(Collected material Opens)

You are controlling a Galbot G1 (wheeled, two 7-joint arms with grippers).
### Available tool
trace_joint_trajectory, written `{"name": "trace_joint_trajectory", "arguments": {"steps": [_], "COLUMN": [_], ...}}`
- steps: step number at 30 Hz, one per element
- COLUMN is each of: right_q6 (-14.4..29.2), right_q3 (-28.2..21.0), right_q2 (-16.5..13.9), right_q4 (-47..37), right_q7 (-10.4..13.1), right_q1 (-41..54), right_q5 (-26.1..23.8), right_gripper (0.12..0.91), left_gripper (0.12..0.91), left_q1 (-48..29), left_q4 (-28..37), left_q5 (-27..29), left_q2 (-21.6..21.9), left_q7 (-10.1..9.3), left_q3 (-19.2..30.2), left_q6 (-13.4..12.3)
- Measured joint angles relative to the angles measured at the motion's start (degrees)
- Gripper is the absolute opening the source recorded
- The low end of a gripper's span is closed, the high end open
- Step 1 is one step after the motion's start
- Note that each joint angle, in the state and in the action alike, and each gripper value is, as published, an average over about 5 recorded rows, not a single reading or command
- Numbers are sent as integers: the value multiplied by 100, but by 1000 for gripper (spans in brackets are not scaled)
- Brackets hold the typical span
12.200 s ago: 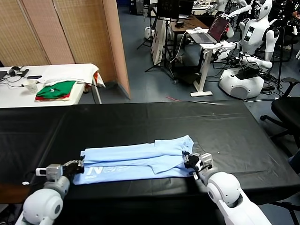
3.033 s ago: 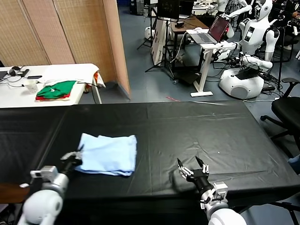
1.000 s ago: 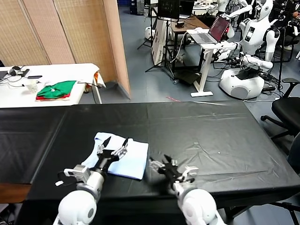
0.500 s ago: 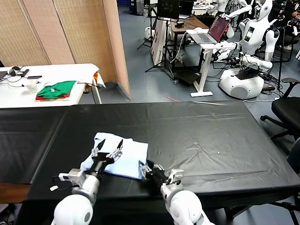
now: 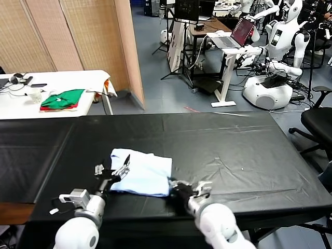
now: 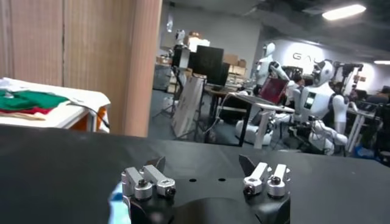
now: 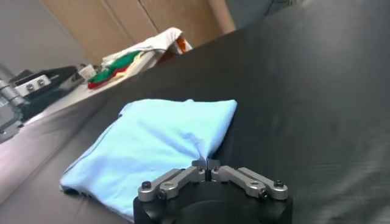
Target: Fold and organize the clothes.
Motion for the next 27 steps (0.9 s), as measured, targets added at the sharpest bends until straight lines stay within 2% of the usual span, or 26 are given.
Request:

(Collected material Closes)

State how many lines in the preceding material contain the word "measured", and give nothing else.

◆ Task response
2